╭─ GIVEN MATERIAL

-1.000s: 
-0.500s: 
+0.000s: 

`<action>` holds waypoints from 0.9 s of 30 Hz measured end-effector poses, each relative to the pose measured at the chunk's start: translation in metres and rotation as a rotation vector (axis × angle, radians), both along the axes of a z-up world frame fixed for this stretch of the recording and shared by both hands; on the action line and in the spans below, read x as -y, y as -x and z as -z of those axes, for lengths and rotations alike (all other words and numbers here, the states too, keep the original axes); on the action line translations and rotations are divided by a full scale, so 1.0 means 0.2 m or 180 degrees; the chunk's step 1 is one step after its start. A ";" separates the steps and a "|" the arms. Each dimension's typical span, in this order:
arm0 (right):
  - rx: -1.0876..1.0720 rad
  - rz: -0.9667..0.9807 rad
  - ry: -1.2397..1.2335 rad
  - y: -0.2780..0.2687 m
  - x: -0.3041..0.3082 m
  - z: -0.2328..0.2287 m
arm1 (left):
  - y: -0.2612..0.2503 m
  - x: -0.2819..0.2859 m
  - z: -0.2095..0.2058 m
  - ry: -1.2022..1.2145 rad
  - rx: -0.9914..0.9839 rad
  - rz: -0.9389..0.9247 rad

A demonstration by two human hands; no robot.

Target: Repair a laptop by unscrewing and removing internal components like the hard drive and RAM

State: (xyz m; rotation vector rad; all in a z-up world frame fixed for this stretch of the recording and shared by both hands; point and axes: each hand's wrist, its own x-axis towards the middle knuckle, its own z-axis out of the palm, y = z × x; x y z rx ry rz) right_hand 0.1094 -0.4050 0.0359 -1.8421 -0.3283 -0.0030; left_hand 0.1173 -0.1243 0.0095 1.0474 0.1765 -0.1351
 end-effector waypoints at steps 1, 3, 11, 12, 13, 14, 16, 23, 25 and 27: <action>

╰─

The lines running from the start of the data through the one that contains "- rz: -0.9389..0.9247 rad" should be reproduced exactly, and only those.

• ANSWER BELOW:
-1.000s: 
-0.500s: 
+0.000s: 

`<action>` holds waypoints from 0.9 s of 30 Hz measured end-effector poses, each relative to the pose measured at the chunk's start: translation in metres and rotation as a rotation vector (axis × angle, radians), both along the axes of a z-up world frame fixed for this stretch of the recording and shared by both hands; on the action line and in the spans below, read x as -y, y as -x and z as -z of those axes, for lengths and rotations alike (all other words and numbers here, the states too, keep the original axes); on the action line translations and rotations are divided by a full scale, so 1.0 means 0.2 m or 180 degrees; the chunk's step 1 is one step after its start. A ";" separates the steps and a "|" the arms. Each dimension's typical span, in this order:
arm0 (right):
  - rx: -1.0876..1.0720 rad
  - rz: -0.9667..0.9807 rad
  - ry: -1.2397..1.2335 rad
  - y: -0.2780..0.2687 m
  - x: -0.3041..0.3082 m
  - z: -0.2328..0.2287 m
arm1 (left):
  - y: -0.2612..0.2503 m
  - x: -0.2819..0.2859 m
  - z: -0.2095..0.2058 m
  - ry: -1.2022..1.2145 rad
  - rx: -0.9914..0.9839 rad
  - rz: -0.9389..0.9247 rad

The given output is complete.